Regression-based Pelvic Pose Initialization for Fast and Robust 2D/3D Pelvis Registration
Yehyun Suh, J. Ryan Martin, Daniel Moyer
TL;DR
This work addresses the initialization sensitivity of optimization-based 2D/3D pelvic registration by introducing a regression-based initializer that provides a coarse but close-enough pose $\theta_0$ to start the optimization. The method integrates with differentiable DRR-based registration and evaluates three pose estimators, showing consistent reductions in iteration counts and improvements in rotational and translational RMSE/MAE across varying pose ranges. Key contributions include the design of three initializer variants using a ResNet-18 backbone trained with simulated poses and demonstrated robustness to pose variation, as well as a thorough experimental comparison. The approach has practical implications for faster, more reliable clinical pelvic registration, though limitations such as depth ambiguity, small dataset, and manual preprocessing point to avenues for future validation and automation.
Abstract
This paper presents an approach for improving 2D/3D pelvis registration in optimization-based pose estimators using a learned initialization function.

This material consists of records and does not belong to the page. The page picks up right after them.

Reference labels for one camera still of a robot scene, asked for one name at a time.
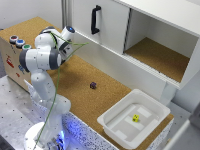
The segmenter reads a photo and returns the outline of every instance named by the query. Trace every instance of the cable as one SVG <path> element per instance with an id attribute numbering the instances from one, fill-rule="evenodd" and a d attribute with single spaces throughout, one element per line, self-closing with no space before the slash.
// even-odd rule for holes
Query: cable
<path id="1" fill-rule="evenodd" d="M 58 47 L 57 47 L 55 38 L 53 37 L 53 35 L 56 35 L 56 34 L 50 33 L 50 35 L 52 36 L 53 41 L 54 41 L 54 43 L 55 43 L 55 45 L 56 45 L 56 49 L 58 50 Z M 78 49 L 80 49 L 81 47 L 83 47 L 84 45 L 86 45 L 86 44 L 88 44 L 88 43 L 83 43 L 83 44 L 73 43 L 73 45 L 75 45 L 75 44 L 76 44 L 76 45 L 81 45 L 81 46 L 78 47 L 77 49 L 75 49 L 75 50 L 66 58 L 66 60 L 69 59 Z M 43 132 L 43 130 L 44 130 L 44 127 L 46 126 L 47 120 L 49 119 L 49 116 L 50 116 L 51 111 L 52 111 L 52 109 L 53 109 L 54 103 L 55 103 L 55 101 L 56 101 L 56 95 L 57 95 L 57 90 L 58 90 L 58 85 L 59 85 L 59 79 L 60 79 L 60 67 L 58 68 L 58 78 L 57 78 L 56 91 L 55 91 L 55 96 L 54 96 L 53 104 L 51 105 L 50 111 L 49 111 L 48 116 L 47 116 L 47 118 L 46 118 L 46 121 L 45 121 L 45 123 L 44 123 L 44 125 L 43 125 L 43 127 L 42 127 L 42 130 L 41 130 L 41 132 L 40 132 L 40 134 L 39 134 L 39 137 L 38 137 L 38 139 L 37 139 L 37 141 L 36 141 L 36 144 L 35 144 L 35 146 L 34 146 L 34 149 L 36 148 L 36 146 L 37 146 L 37 144 L 38 144 L 38 142 L 39 142 L 39 140 L 40 140 L 40 137 L 41 137 L 41 135 L 42 135 L 42 132 Z"/>

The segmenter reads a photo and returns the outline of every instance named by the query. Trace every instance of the small dark object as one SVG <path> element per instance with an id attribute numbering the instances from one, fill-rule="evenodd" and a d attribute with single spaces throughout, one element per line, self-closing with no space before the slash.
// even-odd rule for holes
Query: small dark object
<path id="1" fill-rule="evenodd" d="M 97 84 L 96 84 L 95 82 L 92 82 L 92 83 L 90 84 L 90 88 L 91 88 L 91 89 L 96 89 L 96 87 L 97 87 Z"/>

Current methods often fail to converge to the optimal solution when initialized naively. We find that even a coarse initializer greatly improves pose estimator accuracy, and improves overall computational efficiency. This approach proves to be effective also in challenging cases under more extreme pose variation. Experimental validation demonstrates that our method consistently achieves robust and accurate registration, enhancing the reliability of 2D/3D registration for clinical applications.